Source data
....

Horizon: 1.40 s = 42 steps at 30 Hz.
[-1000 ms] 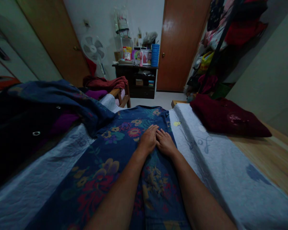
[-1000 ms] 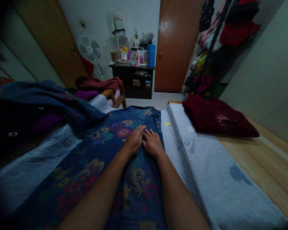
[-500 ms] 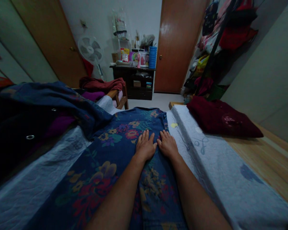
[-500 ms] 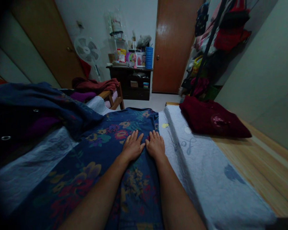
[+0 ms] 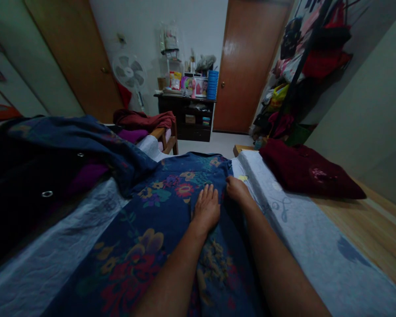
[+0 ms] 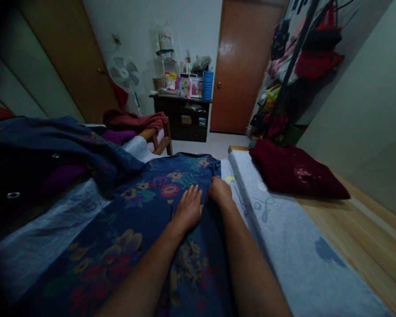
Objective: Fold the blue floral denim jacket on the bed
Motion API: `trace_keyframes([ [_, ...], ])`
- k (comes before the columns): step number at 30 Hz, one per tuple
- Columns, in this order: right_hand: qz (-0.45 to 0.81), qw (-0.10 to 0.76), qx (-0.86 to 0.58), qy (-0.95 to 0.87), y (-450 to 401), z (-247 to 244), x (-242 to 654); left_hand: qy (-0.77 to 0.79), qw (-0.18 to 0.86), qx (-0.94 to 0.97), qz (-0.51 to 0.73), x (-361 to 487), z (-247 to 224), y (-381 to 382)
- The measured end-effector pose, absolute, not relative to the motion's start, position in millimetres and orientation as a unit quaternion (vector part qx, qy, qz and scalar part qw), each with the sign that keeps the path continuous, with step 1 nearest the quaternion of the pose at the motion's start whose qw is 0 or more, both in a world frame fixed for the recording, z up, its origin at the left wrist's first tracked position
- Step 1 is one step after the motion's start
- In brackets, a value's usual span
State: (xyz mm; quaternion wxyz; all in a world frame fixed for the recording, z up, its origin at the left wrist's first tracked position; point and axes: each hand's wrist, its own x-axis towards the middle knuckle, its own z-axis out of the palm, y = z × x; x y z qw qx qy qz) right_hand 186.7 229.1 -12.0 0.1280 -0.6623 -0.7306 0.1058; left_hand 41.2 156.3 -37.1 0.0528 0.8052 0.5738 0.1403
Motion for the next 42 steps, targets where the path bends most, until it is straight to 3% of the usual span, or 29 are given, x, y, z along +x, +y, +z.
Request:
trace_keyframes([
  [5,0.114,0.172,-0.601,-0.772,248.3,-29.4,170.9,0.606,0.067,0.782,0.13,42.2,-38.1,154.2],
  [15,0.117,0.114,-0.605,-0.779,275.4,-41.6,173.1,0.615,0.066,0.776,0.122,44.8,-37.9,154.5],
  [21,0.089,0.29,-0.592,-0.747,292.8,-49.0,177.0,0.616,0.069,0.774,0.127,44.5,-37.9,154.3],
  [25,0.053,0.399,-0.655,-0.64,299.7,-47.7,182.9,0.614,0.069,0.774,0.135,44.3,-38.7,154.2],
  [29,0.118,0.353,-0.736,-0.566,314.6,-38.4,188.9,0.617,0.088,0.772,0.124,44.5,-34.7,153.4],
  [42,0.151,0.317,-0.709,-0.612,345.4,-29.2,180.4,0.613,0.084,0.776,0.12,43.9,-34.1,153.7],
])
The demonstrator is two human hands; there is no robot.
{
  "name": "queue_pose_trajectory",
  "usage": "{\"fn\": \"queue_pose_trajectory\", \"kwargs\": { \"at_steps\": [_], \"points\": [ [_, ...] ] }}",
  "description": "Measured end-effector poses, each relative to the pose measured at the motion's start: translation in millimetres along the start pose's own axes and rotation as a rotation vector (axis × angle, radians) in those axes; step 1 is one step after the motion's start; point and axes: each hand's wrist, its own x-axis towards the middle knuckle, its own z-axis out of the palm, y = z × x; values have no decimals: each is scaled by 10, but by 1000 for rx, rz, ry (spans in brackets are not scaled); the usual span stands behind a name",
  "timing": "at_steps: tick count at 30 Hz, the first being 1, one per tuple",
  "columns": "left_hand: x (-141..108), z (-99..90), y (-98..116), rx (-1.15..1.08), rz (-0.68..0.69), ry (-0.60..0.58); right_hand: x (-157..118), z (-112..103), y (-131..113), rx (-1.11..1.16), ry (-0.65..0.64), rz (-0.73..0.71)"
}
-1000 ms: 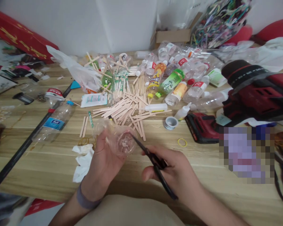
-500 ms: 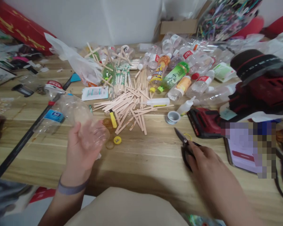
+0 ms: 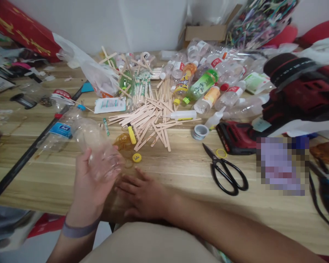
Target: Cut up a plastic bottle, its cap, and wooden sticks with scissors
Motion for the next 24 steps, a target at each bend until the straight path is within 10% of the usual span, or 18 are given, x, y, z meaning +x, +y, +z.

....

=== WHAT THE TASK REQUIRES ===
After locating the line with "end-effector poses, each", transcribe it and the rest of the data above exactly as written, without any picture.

=== RESULT FOR THIS EXERCISE ===
  "description": "Measured end-effector poses, each relative to the pose measured at the motion's start: translation in millimetres along the start pose's own axes and rotation as a rotation vector (axis × angle, radians) in those axes; step 1 is one step after the motion's start; point and axes: each hand's wrist, its own x-axis towards the middle knuckle, its own z-axis out of the palm, y = z × x; values have no decimals: each is scaled by 10, but by 1000 for rx, rz, ry (spans in brackets are not scaled); the usual span stands behind a name",
  "timing": "at_steps: tick count at 30 Hz, the first being 1, one per tuple",
  "columns": "left_hand: x (-141..108), z (-99..90), y (-98..116), rx (-1.15..1.08), rz (-0.68..0.69), ry (-0.60..0.58); right_hand: x (-157..118), z (-112..103), y (-131..113), rx (-1.11..1.16), ry (-0.65..0.64), rz (-0.73..0.71)"
}
-1000 ms: 
-500 ms: 
+0 ms: 
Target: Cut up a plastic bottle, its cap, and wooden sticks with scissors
Motion for the next 24 steps, a target at each bend until the straight path is within 10% of the usual span, or 18 are given, x, y, z meaning +x, +y, +z.

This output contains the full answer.